--- MATERIAL FOR THE TASK ---

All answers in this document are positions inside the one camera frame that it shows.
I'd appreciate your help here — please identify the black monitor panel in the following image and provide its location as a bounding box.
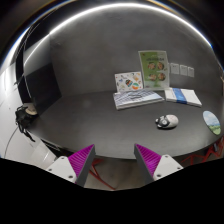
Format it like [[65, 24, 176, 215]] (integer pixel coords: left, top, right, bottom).
[[23, 63, 62, 115]]

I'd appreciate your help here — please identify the white wall socket left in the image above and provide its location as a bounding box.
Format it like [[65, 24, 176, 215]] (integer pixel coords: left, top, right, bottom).
[[170, 63, 180, 74]]

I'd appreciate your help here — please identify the white blue book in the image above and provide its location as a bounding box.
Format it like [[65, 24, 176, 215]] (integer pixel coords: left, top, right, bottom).
[[165, 88, 202, 107]]

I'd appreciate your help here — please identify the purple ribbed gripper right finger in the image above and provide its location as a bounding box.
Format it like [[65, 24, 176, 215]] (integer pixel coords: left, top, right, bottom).
[[134, 144, 182, 182]]

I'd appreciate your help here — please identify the white wall socket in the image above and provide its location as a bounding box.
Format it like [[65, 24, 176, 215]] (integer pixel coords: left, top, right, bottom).
[[188, 67, 194, 77], [180, 65, 188, 76], [170, 63, 180, 74]]

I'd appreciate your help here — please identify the white wall socket middle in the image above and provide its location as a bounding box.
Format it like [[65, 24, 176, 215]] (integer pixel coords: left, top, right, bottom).
[[180, 65, 188, 76]]

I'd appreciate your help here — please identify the black bag with cables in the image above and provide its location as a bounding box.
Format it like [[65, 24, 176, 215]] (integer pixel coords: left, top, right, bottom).
[[15, 106, 36, 142]]

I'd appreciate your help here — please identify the green food poster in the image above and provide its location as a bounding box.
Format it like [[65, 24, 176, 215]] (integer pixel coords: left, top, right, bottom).
[[139, 50, 170, 90]]

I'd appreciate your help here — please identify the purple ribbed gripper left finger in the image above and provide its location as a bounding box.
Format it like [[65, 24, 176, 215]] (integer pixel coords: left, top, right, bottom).
[[47, 144, 95, 184]]

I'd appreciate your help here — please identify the white grey computer mouse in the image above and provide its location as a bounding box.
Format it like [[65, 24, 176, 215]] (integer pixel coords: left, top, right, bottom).
[[155, 114, 179, 129]]

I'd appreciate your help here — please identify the grey striped book stack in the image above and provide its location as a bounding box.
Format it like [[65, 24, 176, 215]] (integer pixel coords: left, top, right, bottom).
[[113, 90, 164, 110]]

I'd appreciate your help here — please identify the colourful sticker card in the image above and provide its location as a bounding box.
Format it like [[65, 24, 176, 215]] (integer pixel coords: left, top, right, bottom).
[[115, 72, 143, 92]]

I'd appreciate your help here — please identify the white wall socket right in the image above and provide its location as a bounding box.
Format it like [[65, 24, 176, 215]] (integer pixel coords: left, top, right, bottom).
[[188, 67, 194, 77]]

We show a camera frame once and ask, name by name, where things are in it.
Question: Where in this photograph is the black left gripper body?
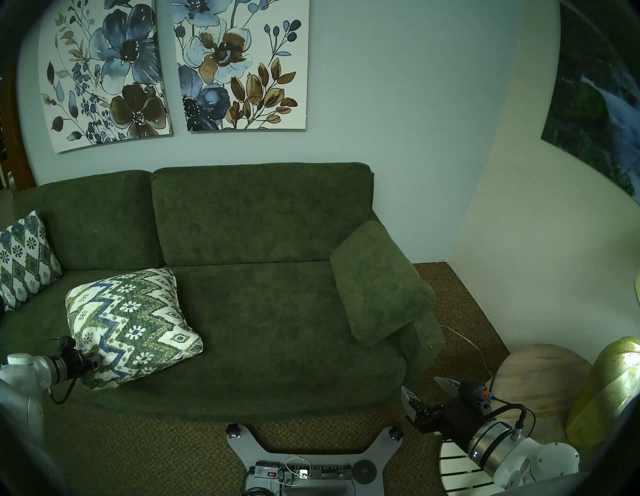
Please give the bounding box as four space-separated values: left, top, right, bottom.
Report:
60 337 99 384

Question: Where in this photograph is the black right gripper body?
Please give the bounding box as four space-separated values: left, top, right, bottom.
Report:
407 394 484 441

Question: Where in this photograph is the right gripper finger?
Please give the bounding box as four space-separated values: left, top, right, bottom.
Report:
433 376 464 399
401 384 426 418

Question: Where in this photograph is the zigzag patterned throw pillow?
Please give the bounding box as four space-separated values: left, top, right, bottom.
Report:
65 268 204 391

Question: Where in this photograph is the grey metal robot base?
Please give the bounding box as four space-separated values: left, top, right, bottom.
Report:
226 424 404 496

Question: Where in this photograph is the diamond patterned throw pillow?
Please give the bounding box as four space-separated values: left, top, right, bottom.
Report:
0 209 64 313

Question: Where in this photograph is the dark green fabric sofa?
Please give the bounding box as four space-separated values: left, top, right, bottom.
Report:
0 162 446 425

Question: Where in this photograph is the white slatted stool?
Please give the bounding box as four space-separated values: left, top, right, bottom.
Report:
439 440 506 496

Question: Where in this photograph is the black round base disc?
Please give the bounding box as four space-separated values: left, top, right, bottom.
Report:
352 460 379 485

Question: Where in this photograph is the round wooden side table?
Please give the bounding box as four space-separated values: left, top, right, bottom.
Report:
492 344 596 446

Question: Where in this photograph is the black power strip box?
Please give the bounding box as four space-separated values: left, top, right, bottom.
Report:
255 462 352 485

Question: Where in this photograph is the gold speckled lamp base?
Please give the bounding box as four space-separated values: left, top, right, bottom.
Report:
566 336 640 447

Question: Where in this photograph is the blue flower canvas painting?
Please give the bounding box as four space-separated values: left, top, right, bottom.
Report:
38 0 174 154

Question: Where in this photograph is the forest waterfall poster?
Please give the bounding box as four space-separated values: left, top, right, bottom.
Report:
541 0 640 198

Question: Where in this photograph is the brown leaf floral canvas painting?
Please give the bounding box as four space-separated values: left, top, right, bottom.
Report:
172 0 310 133

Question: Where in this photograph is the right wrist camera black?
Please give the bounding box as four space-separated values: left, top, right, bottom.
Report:
460 381 496 406

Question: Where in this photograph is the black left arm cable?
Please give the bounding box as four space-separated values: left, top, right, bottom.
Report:
34 339 77 406

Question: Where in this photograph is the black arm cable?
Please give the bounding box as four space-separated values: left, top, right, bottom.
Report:
34 339 77 406
492 399 537 432

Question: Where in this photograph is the thin white floor cable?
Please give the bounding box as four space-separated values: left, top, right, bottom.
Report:
440 325 496 382

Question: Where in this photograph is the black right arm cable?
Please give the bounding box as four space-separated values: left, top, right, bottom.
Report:
492 399 537 432

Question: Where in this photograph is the white coiled cable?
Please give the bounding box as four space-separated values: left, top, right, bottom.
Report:
282 457 312 484

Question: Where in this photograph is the brown wooden door frame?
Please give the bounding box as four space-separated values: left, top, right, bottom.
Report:
0 75 37 192

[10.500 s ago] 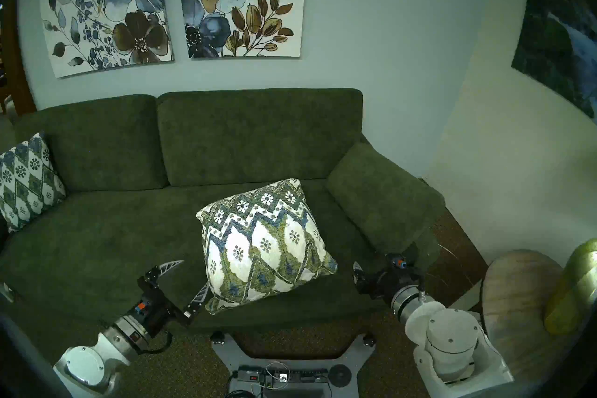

---

TASK TO COMPLETE =>
Track down every line in the entries that includes the string "painting", and copy it.

FINAL ANSWER =>
Question: Where in this photograph is the blue flower canvas painting?
Question: Where in this photograph is the brown leaf floral canvas painting?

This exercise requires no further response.